PROBLEM DETAILS
All that should come back is the lines of the data below from the one containing "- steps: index" to the one containing "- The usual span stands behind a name", inclusive, exactly as they stand.

SOURCE INFORMATION
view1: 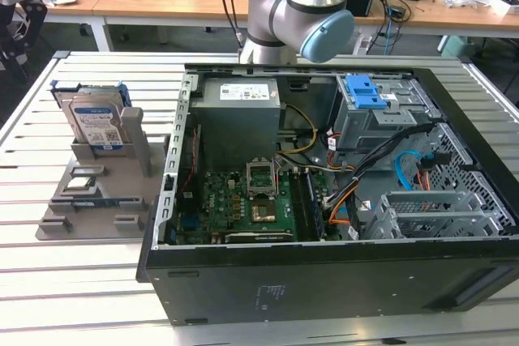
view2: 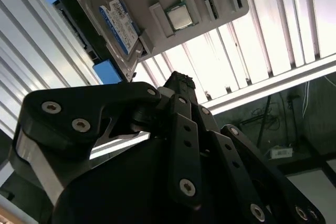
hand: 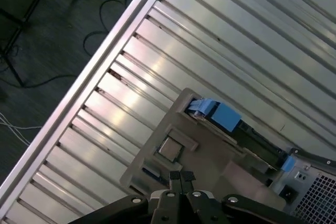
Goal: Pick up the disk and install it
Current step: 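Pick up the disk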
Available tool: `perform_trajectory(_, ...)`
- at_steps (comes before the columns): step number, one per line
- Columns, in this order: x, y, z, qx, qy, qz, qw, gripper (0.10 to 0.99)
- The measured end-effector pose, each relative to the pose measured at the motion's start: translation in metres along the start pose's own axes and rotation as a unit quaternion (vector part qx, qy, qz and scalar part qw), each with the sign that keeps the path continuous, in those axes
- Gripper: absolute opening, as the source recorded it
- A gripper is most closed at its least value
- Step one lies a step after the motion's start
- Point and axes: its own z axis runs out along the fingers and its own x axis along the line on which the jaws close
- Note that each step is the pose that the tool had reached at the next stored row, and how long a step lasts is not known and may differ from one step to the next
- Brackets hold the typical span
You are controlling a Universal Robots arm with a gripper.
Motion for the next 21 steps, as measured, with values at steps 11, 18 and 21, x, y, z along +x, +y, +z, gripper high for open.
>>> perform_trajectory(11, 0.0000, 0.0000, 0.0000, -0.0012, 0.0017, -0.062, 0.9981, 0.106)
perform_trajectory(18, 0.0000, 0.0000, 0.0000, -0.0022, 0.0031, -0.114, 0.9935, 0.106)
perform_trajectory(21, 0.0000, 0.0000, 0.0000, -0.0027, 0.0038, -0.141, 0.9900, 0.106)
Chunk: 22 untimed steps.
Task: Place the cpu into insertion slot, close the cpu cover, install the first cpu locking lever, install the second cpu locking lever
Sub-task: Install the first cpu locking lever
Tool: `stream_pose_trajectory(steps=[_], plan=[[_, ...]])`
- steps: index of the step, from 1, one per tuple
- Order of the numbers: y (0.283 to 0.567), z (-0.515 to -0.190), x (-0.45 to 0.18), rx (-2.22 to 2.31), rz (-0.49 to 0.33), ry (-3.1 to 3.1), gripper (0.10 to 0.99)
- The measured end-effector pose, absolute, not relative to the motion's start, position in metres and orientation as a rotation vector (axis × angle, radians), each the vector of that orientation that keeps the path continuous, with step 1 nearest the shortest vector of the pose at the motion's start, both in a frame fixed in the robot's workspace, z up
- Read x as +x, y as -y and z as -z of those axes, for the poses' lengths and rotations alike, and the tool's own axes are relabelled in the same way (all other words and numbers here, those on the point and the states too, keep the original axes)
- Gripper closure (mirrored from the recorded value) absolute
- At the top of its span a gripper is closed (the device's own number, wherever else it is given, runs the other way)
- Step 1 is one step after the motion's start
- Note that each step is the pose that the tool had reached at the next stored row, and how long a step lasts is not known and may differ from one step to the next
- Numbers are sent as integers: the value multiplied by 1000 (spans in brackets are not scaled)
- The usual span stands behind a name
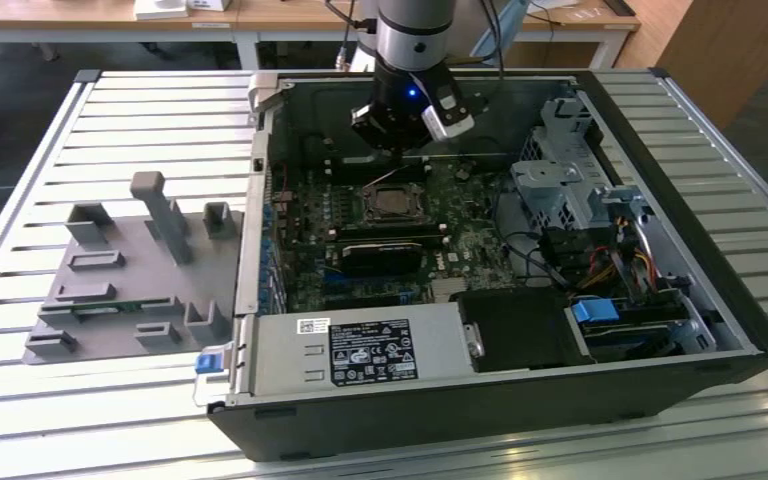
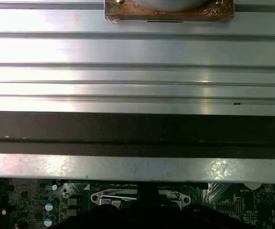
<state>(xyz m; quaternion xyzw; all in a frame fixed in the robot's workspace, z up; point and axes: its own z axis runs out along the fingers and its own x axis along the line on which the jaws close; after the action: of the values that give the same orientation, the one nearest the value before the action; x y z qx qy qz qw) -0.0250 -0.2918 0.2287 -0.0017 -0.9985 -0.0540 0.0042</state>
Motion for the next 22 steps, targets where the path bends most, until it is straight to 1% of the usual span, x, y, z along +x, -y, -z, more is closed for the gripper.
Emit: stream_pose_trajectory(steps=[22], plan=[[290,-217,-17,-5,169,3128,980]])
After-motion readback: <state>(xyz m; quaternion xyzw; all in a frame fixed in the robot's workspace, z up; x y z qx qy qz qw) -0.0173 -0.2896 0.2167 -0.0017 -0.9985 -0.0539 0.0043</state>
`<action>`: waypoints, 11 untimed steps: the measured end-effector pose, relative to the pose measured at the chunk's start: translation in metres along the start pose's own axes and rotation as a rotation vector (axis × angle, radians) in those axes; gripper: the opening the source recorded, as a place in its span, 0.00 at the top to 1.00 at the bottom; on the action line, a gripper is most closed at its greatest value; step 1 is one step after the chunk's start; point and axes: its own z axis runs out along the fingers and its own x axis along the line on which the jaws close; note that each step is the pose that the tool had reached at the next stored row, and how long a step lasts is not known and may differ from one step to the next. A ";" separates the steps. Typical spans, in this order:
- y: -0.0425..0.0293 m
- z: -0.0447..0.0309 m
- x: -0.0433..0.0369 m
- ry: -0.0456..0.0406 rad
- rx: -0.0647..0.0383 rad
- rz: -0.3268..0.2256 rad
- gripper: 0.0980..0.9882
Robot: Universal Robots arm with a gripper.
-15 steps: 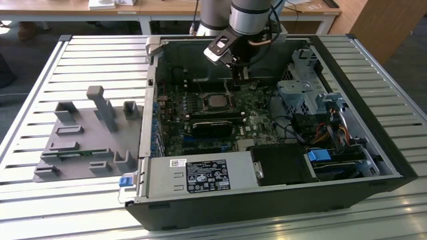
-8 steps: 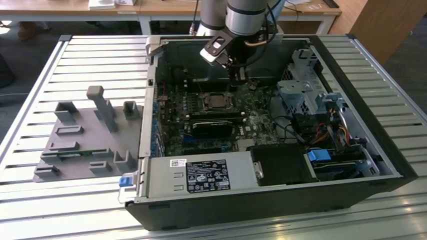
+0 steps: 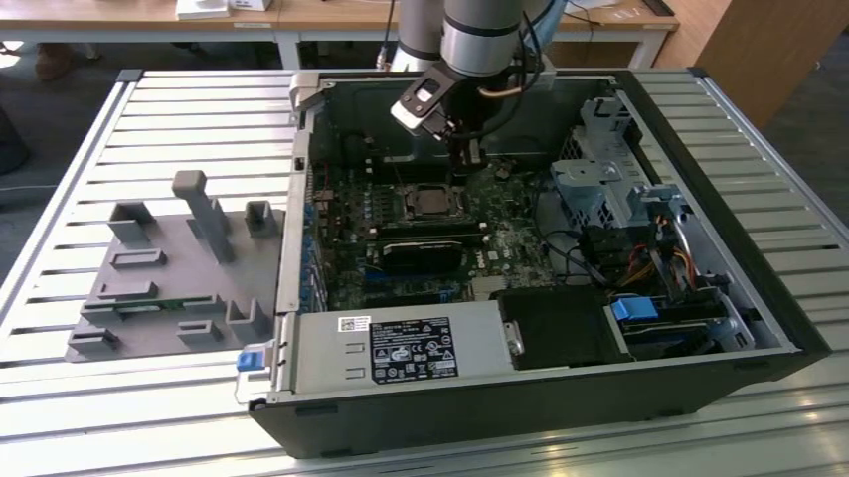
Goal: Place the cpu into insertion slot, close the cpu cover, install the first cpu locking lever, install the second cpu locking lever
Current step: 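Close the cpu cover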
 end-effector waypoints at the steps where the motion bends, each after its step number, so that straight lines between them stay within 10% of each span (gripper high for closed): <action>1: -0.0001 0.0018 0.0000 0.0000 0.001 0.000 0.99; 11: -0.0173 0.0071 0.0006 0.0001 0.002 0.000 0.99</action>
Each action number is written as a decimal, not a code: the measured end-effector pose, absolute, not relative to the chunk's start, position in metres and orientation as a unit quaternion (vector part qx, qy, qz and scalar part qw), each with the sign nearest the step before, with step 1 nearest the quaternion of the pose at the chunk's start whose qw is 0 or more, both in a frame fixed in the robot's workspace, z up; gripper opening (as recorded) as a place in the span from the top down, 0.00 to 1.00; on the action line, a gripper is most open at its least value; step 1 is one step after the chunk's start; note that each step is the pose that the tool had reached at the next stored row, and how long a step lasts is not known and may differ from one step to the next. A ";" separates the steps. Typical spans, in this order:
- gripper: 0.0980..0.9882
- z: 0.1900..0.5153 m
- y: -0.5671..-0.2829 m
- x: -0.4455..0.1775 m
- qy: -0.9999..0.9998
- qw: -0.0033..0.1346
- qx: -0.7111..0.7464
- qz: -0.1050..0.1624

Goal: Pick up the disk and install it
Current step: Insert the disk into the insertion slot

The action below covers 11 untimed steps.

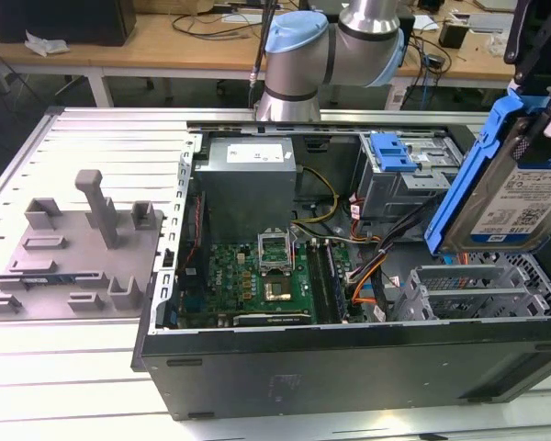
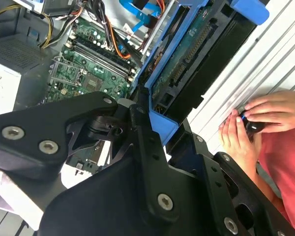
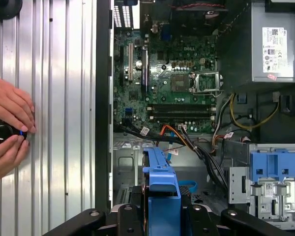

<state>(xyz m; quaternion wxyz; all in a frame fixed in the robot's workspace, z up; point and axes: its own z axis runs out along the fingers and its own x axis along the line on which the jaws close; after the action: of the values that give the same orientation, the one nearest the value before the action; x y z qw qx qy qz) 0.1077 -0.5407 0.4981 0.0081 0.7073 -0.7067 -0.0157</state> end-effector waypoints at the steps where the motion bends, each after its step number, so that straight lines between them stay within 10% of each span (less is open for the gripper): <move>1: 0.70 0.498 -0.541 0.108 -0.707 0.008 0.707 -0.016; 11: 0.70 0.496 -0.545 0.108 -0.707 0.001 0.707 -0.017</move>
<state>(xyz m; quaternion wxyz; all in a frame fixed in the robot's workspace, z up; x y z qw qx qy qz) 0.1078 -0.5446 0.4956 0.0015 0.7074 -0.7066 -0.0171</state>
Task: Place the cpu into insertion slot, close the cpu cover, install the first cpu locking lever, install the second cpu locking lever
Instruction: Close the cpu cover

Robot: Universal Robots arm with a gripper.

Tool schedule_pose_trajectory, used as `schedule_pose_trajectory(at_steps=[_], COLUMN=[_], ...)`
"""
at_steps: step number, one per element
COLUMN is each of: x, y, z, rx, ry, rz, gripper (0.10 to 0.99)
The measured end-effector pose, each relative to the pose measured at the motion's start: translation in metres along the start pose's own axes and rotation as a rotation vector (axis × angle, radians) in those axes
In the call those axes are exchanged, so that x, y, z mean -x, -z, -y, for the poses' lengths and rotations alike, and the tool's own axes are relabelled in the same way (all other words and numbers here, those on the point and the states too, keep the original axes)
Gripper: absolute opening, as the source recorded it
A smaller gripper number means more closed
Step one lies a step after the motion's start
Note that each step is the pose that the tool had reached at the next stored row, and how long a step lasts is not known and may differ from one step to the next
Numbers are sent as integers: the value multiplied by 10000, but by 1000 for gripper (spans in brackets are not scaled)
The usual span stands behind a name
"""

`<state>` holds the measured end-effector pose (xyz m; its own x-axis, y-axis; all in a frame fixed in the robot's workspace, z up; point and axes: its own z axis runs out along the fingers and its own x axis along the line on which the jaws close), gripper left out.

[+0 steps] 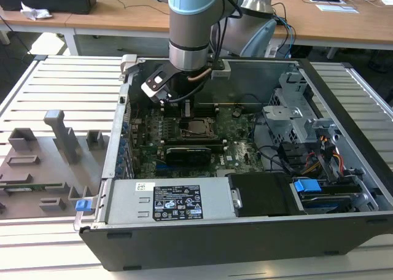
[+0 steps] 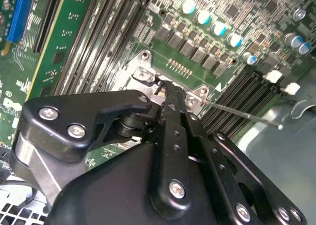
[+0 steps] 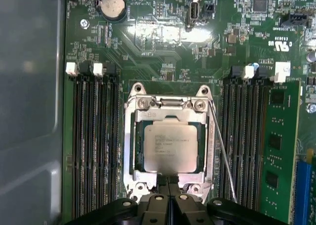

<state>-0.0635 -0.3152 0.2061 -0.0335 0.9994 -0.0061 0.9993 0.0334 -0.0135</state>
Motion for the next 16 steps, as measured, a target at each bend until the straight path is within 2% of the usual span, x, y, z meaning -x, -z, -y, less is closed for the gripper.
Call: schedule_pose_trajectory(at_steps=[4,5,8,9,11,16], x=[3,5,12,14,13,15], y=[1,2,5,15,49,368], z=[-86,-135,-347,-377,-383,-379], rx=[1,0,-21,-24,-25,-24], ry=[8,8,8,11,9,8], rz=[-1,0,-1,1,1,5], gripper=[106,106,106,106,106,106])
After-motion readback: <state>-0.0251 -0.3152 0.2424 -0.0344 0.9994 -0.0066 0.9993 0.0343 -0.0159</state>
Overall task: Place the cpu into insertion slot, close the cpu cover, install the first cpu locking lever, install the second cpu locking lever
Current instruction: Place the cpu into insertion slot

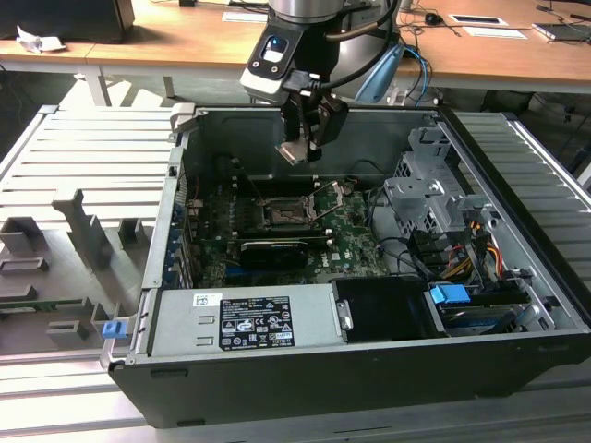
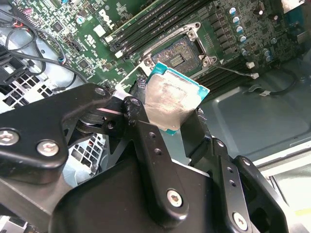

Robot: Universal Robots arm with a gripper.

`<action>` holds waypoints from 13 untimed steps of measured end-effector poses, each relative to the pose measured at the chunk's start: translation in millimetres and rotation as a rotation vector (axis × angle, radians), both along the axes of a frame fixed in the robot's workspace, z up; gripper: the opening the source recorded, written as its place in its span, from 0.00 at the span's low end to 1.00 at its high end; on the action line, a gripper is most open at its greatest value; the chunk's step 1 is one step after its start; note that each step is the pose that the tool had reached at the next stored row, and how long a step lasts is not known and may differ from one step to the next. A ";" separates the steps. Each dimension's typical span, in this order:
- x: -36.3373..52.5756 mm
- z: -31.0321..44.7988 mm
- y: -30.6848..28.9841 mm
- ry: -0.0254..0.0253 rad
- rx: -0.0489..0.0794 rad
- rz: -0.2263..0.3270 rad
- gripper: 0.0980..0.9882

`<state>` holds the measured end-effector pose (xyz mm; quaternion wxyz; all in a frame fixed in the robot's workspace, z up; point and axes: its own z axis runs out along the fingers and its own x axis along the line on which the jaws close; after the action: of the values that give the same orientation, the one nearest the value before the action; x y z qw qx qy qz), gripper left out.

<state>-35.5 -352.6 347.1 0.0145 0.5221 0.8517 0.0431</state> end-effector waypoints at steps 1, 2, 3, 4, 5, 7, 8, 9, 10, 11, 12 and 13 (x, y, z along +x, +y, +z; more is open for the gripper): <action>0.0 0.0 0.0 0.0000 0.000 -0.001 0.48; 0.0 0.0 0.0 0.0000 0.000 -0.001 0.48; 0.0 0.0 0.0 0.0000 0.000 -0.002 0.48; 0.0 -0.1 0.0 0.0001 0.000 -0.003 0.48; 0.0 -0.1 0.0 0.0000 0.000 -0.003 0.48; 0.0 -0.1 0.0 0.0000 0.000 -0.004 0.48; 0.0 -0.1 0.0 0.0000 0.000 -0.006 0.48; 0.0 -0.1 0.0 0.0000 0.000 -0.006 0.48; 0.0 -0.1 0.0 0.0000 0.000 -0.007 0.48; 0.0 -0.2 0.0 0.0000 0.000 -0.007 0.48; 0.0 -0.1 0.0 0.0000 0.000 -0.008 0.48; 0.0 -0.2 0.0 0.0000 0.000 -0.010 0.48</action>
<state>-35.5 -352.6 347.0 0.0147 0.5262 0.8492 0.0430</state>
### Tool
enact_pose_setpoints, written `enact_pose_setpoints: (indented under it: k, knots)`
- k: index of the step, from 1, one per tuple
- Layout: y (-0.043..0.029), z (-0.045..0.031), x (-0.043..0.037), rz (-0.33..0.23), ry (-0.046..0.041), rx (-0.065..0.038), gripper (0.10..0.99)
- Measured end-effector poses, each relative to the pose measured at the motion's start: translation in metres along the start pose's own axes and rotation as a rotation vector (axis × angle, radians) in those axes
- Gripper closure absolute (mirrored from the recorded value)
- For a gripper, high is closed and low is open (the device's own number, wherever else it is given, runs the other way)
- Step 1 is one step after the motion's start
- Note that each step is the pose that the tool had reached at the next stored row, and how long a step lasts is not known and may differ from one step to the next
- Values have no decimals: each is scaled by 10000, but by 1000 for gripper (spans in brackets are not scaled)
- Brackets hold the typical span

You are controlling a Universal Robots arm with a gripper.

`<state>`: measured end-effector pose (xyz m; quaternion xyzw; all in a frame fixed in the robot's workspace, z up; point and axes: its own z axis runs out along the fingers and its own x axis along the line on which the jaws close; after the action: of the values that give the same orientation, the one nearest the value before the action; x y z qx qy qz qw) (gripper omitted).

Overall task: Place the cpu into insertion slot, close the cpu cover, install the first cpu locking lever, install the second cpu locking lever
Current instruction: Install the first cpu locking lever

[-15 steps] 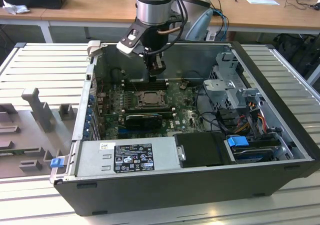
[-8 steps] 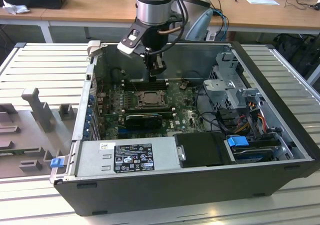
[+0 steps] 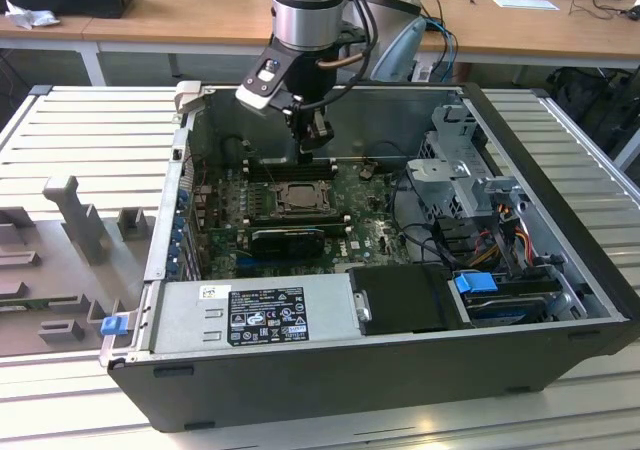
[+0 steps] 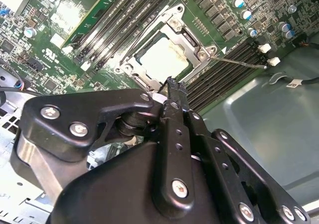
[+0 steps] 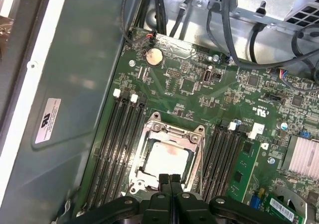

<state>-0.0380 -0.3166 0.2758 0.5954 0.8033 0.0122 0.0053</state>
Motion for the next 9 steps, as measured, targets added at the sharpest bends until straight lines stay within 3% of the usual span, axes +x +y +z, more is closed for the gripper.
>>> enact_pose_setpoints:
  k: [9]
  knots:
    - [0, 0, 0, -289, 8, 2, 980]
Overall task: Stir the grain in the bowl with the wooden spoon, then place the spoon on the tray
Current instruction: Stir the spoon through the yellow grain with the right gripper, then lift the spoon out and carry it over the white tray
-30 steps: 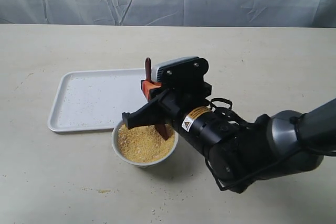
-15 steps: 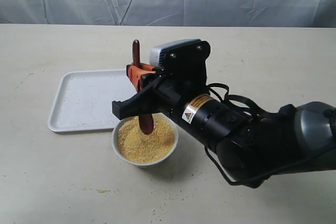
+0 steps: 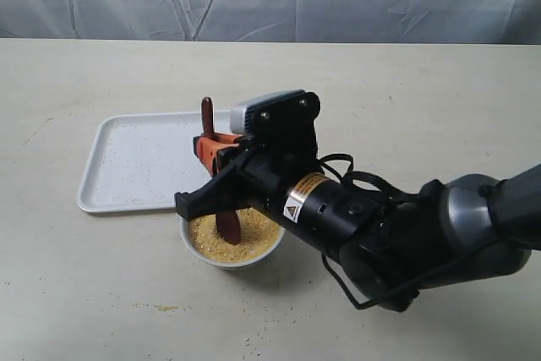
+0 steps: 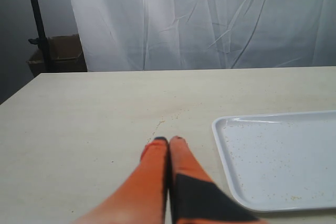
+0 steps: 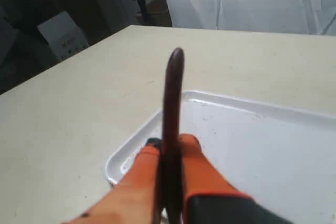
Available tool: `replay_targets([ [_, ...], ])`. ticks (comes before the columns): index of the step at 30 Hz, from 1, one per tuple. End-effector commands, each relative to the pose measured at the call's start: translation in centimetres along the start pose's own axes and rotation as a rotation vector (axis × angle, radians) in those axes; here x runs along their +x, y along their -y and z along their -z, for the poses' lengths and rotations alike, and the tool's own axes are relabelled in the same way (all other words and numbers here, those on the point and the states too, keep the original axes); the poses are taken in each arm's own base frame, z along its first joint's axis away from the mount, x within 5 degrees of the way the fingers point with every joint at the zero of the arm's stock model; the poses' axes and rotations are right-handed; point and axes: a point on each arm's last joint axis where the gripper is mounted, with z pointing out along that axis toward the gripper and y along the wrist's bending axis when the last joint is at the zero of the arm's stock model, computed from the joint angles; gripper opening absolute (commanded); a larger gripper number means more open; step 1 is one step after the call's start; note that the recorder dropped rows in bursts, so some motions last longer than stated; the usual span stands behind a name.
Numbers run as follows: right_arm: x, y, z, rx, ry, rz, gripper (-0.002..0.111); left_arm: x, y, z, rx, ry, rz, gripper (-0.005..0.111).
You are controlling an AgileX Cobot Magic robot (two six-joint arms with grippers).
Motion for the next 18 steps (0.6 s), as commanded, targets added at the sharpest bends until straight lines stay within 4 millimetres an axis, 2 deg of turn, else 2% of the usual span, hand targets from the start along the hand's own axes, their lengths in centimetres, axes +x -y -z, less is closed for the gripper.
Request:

EXERCISE OUTPUT
- steps: index of the step, from 1, one per tuple
- Order of the numbers: y (0.283 to 0.567), z (-0.515 to -0.190), x (-0.45 to 0.18), rx (-2.22 to 2.31), rz (-0.49 to 0.33), ry (-3.1 to 3.1), gripper (0.10 to 0.99)
- The measured end-effector pose, absolute, not relative to the motion's start, position in metres and orientation as a rotation vector (axis × angle, radians), each the vector of that orientation that keeps the path continuous, with step 1 nearest the shortest vector of the pose at the motion's start, both in a frame fixed in the robot's workspace, z up
- Read x as +x, y as -y and z as -z of those axes, for the poses' lengths and rotations alike, and the tool's own axes are relabelled in the same way (all other words and numbers here, those on the point and the states too, keep the original axes)
- Gripper closure (mirrored from the recorded value) absolute
- At the top of its span a gripper is closed (the device's own number, wherever else it is given, runs the other way)
- Step 1 is one step after the motion's start
- Note that each step is the pose that the tool had reached at the next stored row, and how long a step lasts is not known and may differ from one step to the next
- Numbers are sent as integers: the value multiplied by 1000 (spans in brackets are not scaled)
- The usual span stands behind a name

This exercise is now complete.